**Task details**. Please copy out each line of the listing that contains the word "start".

**Data section**.
----

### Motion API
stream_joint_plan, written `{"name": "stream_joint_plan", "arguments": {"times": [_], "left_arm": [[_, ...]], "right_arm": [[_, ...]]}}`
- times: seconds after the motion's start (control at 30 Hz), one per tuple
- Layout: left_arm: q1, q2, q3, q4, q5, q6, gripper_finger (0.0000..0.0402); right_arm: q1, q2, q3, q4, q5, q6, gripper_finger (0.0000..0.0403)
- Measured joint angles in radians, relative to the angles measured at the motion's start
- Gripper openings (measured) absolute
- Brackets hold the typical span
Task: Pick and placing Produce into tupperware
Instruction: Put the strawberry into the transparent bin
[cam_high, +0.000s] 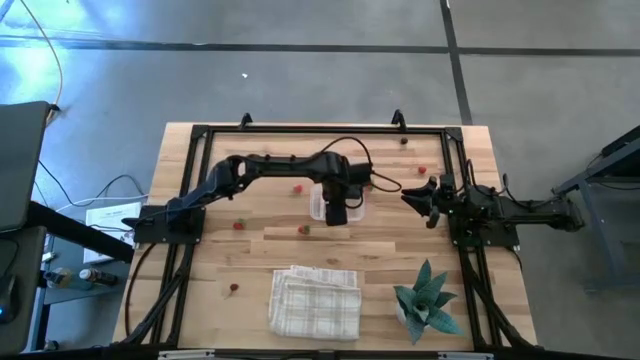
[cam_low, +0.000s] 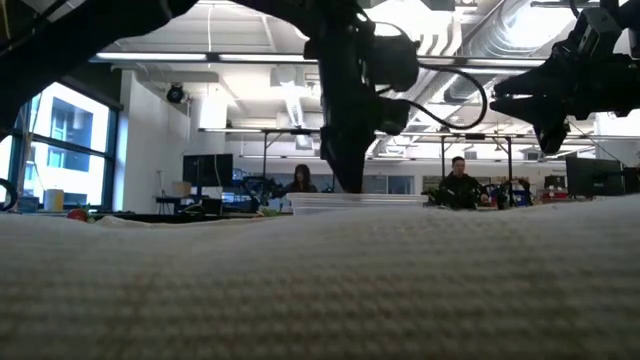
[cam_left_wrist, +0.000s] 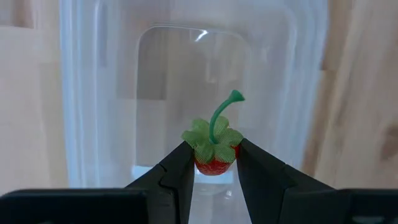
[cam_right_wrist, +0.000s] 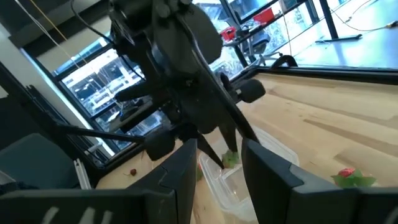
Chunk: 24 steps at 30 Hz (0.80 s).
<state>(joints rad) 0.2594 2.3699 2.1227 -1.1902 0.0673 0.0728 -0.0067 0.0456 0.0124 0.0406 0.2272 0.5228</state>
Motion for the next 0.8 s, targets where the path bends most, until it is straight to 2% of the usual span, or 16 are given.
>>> {"name": "stream_joint_plan", "arguments": {"times": [0.8], "left_arm": [[0.023, 0.063, -0.007, 0.012, -0.019, -0.006, 0.0104]], "right_arm": [[0.0, 0.008, 0.0, 0.0, 0.0, -0.004, 0.0117]]}}
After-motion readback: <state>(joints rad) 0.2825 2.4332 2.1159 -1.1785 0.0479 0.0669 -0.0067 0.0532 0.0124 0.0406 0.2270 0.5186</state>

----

**Task response**.
- times: seconds after the motion's start (control at 30 Hz), one per tuple
- Measured joint angles in radians, relative to the angles measured at the motion's start

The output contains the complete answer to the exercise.